Cellulose: a Material with Endless Possibilities

With approximatively fifty billion tonnes produced yearly, cellulose is the most abundant bio-polymer on earth. Cellulose is a linear polysaccharide of D-glucose residues linked to each other via β-1,4 bonds. It is mainly synthetized in the plant cell wall, associated with other molecules in order to shape the plant body. However, cellulose is also secreted in the surroundings of aerobic bacteria such as Gluconacetobacter hansenii in order to form a biofilm enabling oxygen uptake.
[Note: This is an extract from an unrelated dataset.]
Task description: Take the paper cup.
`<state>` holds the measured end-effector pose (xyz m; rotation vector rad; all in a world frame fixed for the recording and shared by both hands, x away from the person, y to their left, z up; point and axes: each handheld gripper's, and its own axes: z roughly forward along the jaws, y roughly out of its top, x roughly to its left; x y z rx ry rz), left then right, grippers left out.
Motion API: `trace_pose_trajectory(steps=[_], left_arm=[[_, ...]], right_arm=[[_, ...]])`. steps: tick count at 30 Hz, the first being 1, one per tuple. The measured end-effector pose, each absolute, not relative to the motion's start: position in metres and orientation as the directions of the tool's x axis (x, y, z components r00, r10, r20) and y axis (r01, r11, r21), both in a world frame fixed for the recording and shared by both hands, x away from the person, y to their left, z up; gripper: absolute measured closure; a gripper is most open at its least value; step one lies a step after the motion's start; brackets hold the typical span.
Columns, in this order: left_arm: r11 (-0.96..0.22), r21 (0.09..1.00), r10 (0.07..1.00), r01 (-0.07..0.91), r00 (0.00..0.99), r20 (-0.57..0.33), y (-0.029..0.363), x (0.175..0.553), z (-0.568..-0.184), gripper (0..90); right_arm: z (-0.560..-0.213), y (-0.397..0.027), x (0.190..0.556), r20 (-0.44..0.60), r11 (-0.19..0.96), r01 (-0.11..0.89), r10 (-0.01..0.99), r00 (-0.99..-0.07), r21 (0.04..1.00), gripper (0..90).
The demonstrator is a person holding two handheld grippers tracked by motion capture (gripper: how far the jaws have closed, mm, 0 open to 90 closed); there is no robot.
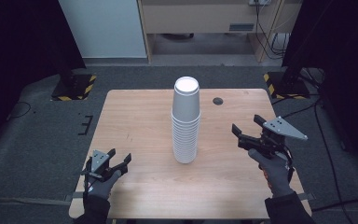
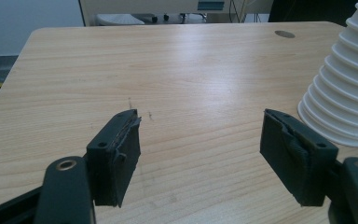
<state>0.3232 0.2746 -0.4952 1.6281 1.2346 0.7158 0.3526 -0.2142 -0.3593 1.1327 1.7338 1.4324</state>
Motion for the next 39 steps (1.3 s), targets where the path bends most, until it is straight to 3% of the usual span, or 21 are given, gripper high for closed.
trace_pose_trajectory(steps=[19, 39], left_arm=[[-0.054, 0.916, 0.943, 0.399, 0.323, -0.085, 0.274, 0.324, -0.496, 27.3], [-0.057, 0.915, 0.943, 0.400, 0.322, -0.083, 0.274, 0.323, -0.496, 27.2]], right_arm=[[-0.317, -0.182, 0.358, 0.095, -0.008, 0.166, 0.847, -0.523, 0.986, 14.1], [-0.291, -0.137, 0.370, 0.063, 0.023, 0.137, 0.806, -0.589, 0.990, 13.8]])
Nowadays, cellulose and its derivatives (nitrocellulose, cellulose acetate, methyl cellulose, carboxymethyl cellulose, etc…) are among the first materials that have been intensively used in industries (wood, cotton, textiles, paper, electronics and biomedical devices1), representing a market share evaluated at USD 20.61 billion in 2015.
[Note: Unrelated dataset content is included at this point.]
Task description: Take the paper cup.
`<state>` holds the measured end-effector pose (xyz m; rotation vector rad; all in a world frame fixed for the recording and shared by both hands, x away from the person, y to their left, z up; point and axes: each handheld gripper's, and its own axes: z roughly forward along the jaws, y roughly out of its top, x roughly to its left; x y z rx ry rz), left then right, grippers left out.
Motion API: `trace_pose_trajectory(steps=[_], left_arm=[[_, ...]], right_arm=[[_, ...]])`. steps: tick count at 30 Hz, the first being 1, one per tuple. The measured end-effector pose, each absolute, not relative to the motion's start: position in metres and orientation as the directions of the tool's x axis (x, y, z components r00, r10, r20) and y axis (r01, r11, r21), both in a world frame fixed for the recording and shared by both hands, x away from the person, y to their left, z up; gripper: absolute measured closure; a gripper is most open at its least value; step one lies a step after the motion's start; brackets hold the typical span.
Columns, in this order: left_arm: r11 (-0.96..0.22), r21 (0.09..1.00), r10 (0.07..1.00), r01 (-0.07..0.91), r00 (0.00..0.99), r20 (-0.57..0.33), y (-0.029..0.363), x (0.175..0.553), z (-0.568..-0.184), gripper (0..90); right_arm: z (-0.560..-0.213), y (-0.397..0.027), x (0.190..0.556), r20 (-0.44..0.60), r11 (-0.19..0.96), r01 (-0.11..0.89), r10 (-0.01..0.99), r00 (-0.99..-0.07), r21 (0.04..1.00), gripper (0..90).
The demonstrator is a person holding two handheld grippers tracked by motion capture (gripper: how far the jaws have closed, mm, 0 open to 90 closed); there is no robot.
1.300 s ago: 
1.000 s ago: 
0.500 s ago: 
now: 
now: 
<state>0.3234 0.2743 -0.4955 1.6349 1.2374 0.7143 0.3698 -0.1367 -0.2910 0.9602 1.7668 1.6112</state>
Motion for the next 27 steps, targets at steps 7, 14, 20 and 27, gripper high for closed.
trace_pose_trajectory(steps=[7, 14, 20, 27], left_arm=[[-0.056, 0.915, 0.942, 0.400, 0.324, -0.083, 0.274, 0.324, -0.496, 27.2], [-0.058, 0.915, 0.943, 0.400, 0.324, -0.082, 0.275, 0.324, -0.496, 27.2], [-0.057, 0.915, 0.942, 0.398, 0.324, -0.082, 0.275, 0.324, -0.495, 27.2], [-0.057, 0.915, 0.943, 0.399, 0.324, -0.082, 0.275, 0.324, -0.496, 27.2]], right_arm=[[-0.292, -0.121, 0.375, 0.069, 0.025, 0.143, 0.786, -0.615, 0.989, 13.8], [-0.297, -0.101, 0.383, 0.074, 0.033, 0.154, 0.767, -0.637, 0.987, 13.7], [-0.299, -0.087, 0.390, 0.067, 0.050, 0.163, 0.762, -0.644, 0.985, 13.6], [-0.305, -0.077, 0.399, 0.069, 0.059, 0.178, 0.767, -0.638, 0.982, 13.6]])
A generic square placeholder image with rounded corners in a figure.
Figure 1: Cellulose molecular model

Bacterial cellulose has also been the target of the research and development in industries. As it is naturally purer than plant cellulose, it does not need to go through harsh purification processes that cost a lot of energy, time and money2. However, different types of cellulose with various properties and degrees of purity are used in industry, depending on the desired product or application.
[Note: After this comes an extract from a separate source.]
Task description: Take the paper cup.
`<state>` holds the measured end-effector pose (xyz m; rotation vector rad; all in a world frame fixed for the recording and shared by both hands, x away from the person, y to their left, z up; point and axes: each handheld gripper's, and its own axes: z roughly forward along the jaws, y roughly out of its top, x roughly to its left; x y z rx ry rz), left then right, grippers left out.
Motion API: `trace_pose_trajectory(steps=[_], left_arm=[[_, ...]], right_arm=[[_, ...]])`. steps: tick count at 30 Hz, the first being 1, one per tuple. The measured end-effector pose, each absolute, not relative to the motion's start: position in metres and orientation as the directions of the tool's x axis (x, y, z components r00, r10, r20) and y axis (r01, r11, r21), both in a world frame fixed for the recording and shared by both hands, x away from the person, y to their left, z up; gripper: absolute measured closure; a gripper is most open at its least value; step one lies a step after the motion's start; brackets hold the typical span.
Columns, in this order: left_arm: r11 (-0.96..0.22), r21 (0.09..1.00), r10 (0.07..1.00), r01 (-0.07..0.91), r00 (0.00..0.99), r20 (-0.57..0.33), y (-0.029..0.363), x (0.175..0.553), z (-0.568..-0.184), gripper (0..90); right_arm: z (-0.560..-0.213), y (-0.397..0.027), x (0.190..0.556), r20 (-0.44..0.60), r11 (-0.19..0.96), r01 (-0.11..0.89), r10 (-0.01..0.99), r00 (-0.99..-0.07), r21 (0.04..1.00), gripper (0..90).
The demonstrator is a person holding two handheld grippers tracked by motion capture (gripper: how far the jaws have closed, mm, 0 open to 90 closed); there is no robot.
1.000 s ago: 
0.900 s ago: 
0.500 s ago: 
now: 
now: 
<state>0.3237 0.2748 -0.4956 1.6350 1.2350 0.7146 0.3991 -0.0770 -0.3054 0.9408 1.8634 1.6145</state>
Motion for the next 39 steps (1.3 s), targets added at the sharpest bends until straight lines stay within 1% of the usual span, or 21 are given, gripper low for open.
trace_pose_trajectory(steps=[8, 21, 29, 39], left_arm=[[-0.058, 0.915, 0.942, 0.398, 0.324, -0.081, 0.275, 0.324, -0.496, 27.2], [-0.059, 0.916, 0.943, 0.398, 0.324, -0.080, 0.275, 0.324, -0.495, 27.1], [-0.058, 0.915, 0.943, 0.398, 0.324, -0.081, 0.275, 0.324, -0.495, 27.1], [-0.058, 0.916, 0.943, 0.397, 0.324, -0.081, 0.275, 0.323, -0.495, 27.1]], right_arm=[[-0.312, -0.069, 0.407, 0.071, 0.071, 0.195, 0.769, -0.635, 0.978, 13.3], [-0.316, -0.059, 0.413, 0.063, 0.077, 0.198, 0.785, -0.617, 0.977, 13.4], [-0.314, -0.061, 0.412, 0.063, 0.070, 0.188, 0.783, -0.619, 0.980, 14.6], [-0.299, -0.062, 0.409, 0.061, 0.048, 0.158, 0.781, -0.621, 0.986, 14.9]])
As it is now, cellulose is everywhere in our everyday lives. Now, imagine the endless possibilities if new functions could be added to cellulose. Cellulose with antibiotics for dressings, cellulose with color or fluorescence for new fashion trends, cellulose with conductivity properties for the electronic industry...But, this depends on the capacity to graft molecules to cellulose. This requires a new disruptive technology. This requires the iGEM Cerberus project.

References

  1. Keshk SM: Bacterial Cellulose Production and its Industrial Applications. Journal of Bioprocessing & Biotechniques 2014, 4;2. DOI: 10.4172/2155-9821.1000150.
  2. Faezah Esa SMT, Norliza Abd Rahman: Overview of Bacterial Cellulose Production and Application. Agriculture and Agricultural Science Procedia 2 2104:113-119. DOI: 10.1016/j.aaspro.2014.11.017.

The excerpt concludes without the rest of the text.